#### TASK REQUIREMENTS:
Each entry is to be reproduced verbatim, and images are to be omitted.
Top of GIVEN DATA
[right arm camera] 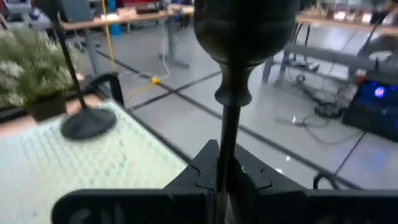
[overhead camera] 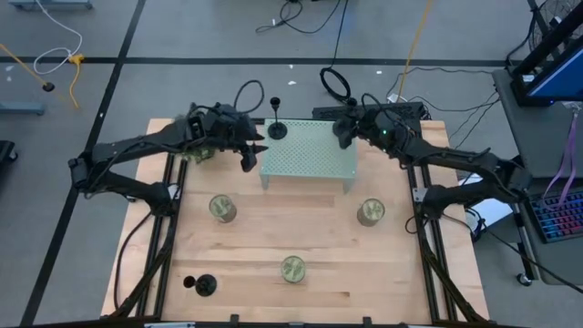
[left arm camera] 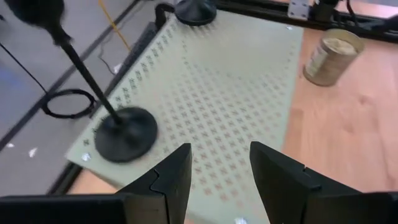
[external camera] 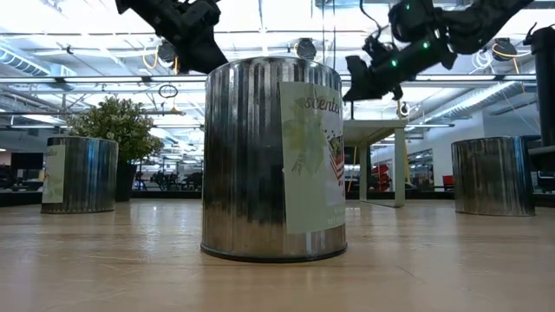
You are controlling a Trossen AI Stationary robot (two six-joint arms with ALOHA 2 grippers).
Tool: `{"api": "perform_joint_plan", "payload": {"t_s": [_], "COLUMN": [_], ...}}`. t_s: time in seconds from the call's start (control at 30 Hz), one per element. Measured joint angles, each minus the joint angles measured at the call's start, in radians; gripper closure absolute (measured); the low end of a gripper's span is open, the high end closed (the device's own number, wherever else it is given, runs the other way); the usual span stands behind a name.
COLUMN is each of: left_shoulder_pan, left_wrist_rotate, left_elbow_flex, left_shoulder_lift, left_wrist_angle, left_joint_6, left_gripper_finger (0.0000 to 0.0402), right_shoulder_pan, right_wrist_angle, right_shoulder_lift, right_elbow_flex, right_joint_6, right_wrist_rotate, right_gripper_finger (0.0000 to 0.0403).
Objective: Pick & Place candle stick holders
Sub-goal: Put the right candle holder on the shelf
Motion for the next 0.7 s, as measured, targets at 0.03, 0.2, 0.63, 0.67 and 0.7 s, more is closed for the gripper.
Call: {"api": "perform_joint_plan", "payload": {"t_s": [0.03,0.2,0.63,0.67,0.7], "left_shoulder_pan": [-0.006,-0.038,-0.190,-0.204,-0.220], "left_wrist_rotate": [-0.009,-0.056,0.068,0.077,0.092], "left_elbow_flex": [0.000,0.000,0.001,0.001,0.001], "left_shoulder_lift": [-0.011,-0.098,-0.303,-0.311,-0.318], "left_wrist_angle": [-0.018,-0.134,-0.640,-0.657,-0.678], "left_joint_6": [-0.001,0.004,0.082,0.055,0.029], "left_gripper_finger": [0.0231,0.0231,0.0231,0.0231,0.0231], "right_shoulder_pan": [-0.009,-0.021,-0.021,-0.021,-0.021], "right_wrist_angle": [0.001,0.026,0.090,0.089,0.086], "right_shoulder_lift": [0.000,0.005,0.006,0.006,0.006], "right_elbow_flex": [-0.008,-0.037,-0.082,-0.082,-0.082], "right_joint_6": [-0.003,-0.043,-0.069,-0.071,-0.072], "right_wrist_rotate": [-0.023,-0.074,-0.078,-0.078,-0.077], "right_gripper_finger": [0.0394,0.0388,0.0307,0.0296,0.0285]}}
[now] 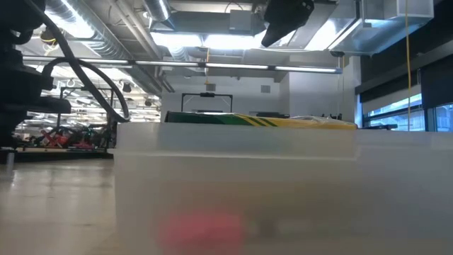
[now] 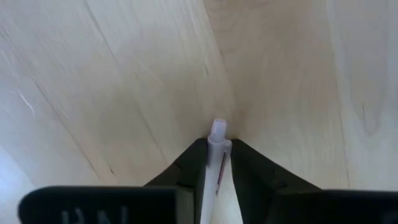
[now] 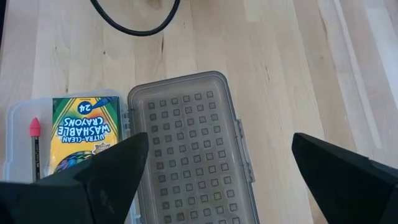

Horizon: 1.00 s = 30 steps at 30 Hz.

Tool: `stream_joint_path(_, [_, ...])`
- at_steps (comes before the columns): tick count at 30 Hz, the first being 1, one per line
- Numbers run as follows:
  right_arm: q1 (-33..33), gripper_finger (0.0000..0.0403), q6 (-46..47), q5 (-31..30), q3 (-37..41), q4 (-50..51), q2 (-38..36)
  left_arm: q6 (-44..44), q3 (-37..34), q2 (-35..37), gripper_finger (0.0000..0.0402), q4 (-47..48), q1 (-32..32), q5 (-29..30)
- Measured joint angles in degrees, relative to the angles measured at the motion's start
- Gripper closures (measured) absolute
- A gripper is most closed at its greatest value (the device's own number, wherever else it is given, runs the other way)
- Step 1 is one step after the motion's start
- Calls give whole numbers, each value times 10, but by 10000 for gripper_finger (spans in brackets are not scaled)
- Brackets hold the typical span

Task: Pack school essentials
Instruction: Put the pink pen into the supply box

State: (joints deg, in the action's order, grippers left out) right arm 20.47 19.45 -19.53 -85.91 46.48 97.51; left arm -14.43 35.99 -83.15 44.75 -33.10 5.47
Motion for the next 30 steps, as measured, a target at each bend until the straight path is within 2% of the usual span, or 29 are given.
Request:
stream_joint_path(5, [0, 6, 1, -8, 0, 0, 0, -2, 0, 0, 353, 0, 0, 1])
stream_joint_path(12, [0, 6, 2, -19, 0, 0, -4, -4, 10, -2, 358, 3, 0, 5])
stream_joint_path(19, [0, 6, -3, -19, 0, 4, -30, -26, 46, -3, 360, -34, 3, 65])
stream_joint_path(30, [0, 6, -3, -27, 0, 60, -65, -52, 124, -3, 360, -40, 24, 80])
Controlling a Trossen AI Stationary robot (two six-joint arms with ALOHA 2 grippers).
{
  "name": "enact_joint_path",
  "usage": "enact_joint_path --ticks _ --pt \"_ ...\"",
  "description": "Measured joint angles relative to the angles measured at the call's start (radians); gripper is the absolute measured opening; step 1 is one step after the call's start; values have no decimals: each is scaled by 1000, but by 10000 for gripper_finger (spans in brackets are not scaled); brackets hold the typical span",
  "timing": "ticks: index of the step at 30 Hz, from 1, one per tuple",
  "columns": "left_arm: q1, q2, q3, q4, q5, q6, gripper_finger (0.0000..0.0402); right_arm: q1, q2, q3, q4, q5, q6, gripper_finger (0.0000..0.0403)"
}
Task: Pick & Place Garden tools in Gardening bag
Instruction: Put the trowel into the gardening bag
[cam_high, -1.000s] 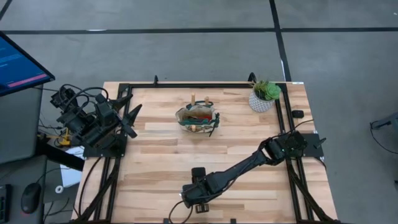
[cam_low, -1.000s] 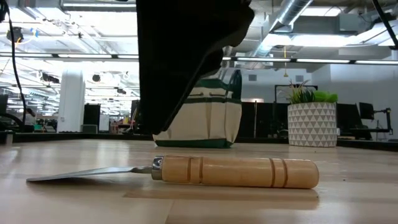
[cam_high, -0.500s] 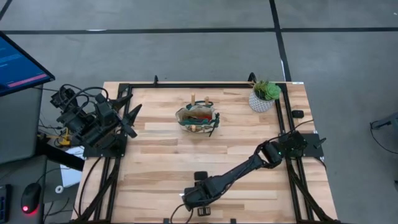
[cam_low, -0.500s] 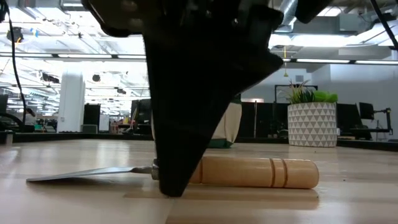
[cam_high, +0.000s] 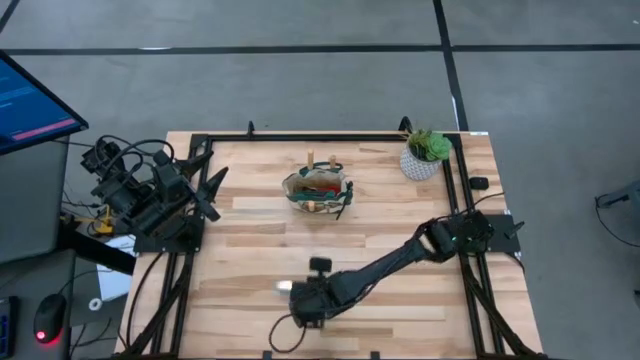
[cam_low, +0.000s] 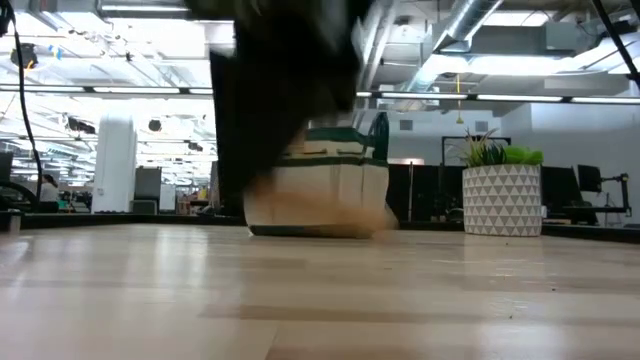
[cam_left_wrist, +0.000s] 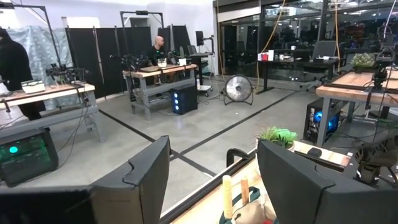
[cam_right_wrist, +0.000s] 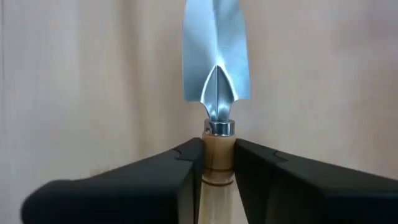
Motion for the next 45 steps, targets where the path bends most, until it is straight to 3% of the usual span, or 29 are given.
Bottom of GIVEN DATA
#### RESPONSE AREA:
[right arm camera] 
[overhead camera] 
[left arm camera] 
[external camera] 
You are controlling a Trossen AI Stationary robot (two six-joint arms with ALOHA 2 grippers).
Tool: `{"api": "perform_joint_plan", "payload": {"t_s": [_], "COLUMN": [_], ...}}`. t_s: time in seconds from the call's start (control at 30 Hz), one per element. Measured joint angles, each minus the joint angles measured at the call's start, in radians; gripper closure absolute (measured); the low end of a gripper's span is open, the high end closed (the device's own number, wherever else it is given, runs the other way); the usual span stands behind a name.
COLUMN is each of: left_shoulder_pan, left_wrist_rotate, left_elbow_flex, left_shoulder_lift, left_wrist_angle, left_joint_6, left_gripper_finger (0.0000 to 0.0402), right_shoulder_pan, right_wrist_angle, right_shoulder_lift, right_elbow_flex, right_joint_6, right_wrist_rotate, right_gripper_finger (0.0000 to 0.0403).
Objective: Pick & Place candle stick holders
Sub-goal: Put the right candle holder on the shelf
Motion for the next 0.7 s, as measured, targets at 0.03, 0.2, 0.63, 0.67 and 0.7 s, more is closed for the gripper.
Call: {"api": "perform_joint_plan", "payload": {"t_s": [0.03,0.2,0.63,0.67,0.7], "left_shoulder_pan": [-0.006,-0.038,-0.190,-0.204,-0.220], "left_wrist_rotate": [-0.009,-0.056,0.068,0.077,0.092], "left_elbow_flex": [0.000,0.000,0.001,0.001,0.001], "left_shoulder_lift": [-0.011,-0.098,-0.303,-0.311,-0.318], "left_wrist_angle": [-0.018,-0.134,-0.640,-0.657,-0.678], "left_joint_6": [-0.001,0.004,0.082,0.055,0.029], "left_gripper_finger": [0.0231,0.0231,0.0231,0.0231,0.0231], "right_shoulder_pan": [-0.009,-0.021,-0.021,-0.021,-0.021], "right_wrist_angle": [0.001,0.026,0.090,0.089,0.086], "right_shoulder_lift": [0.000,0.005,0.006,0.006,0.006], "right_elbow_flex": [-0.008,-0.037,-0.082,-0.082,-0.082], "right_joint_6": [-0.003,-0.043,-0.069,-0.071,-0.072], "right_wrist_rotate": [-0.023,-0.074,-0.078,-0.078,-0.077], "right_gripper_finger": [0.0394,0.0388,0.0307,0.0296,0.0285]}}
[now] 
[now] 
[now] 

Horizon: 1.00 s = 30 steps at 30 Hz.

Tool: `stream_joint_path(_, [_, ...])`
- at_steps (comes before the columns): tick count at 30 Hz, the first being 1, one per line
- Numbers run as follows:
  right_arm: q1 (-33..33), gripper_finger (0.0000..0.0403), q6 (-46..47), q5 (-31..30), q3 (-37..41), q4 (-50..51), q2 (-38..36)
  left_arm: q6 (-44..44), q3 (-37..34), q2 (-35..37), gripper_finger (0.0000..0.0402), q4 (-47..48), q1 (-32..32), q5 (-29..30)
- Measured joint angles in degrees, relative to the angles measured at the motion's start
- Gripper closures (measured) absolute
- A gripper is most closed at its greatest value (the device's own number, wherever else it is given, runs the other way)
- Step 1 is one step after the motion's start
- Calls give whole numbers, each value times 10, but by 10000 for gripper_finger (spans in brackets are not scaled)
- Brackets hold the typical span

Task: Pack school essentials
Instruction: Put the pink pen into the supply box

State: (joints deg, in the action's order, grippers left out) right arm 20.47 19.45 -19.53 -85.91 46.48 97.51; left arm -14.43 35.99 -83.15 44.75 -33.10 5.47
Motion for the next 30 steps, as measured, a target at each bend until the straight path is within 2% of the usual span, or 29 are given.
Request:
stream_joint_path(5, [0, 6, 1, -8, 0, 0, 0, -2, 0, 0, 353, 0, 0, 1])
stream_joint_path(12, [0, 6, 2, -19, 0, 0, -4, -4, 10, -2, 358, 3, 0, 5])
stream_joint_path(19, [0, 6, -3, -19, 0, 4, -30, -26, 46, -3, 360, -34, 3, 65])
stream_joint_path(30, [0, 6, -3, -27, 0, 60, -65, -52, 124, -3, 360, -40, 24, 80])
Controlling a Trossen AI Stationary robot (two six-joint arms with ALOHA 2 grippers).
{
  "name": "enact_joint_path",
  "usage": "enact_joint_path --ticks _ --pt \"_ ...\"",
  "description": "Measured joint angles relative to the angles measured at the call's start (radians); gripper is the absolute measured opening; step 1 is one step after the call's start; values have no decimals: each is scaled by 1000, but by 10000 for gripper_finger (spans in brackets are not scaled); brackets hold the typical span",
  "timing": "ticks: index of the step at 30 Hz, from 1, one per tuple",
  "columns": "left_arm: q1, q2, q3, q4, q5, q6, gripper_finger (0.0000..0.0402); right_arm: q1, q2, q3, q4, q5, q6, gripper_finger (0.0000..0.0403)"
}
Task: Pick & Place Garden tools in Gardening bag
Instruction: Put the trowel into the gardening bag
[cam_high, -1.000s] 
[cam_low, -1.000s] 
[cam_high, -0.500s] 
[cam_low, -0.500s] 
[cam_high, +0.000s] 
[cam_low, +0.000s] 
[cam_left_wrist, +0.000s] 
[cam_right_wrist, +0.000s] 
Motion for the next 45 steps, targets where the path bends most, until it is straight to 3% of the usual span, or 29 are given.

The answer has been written out completely.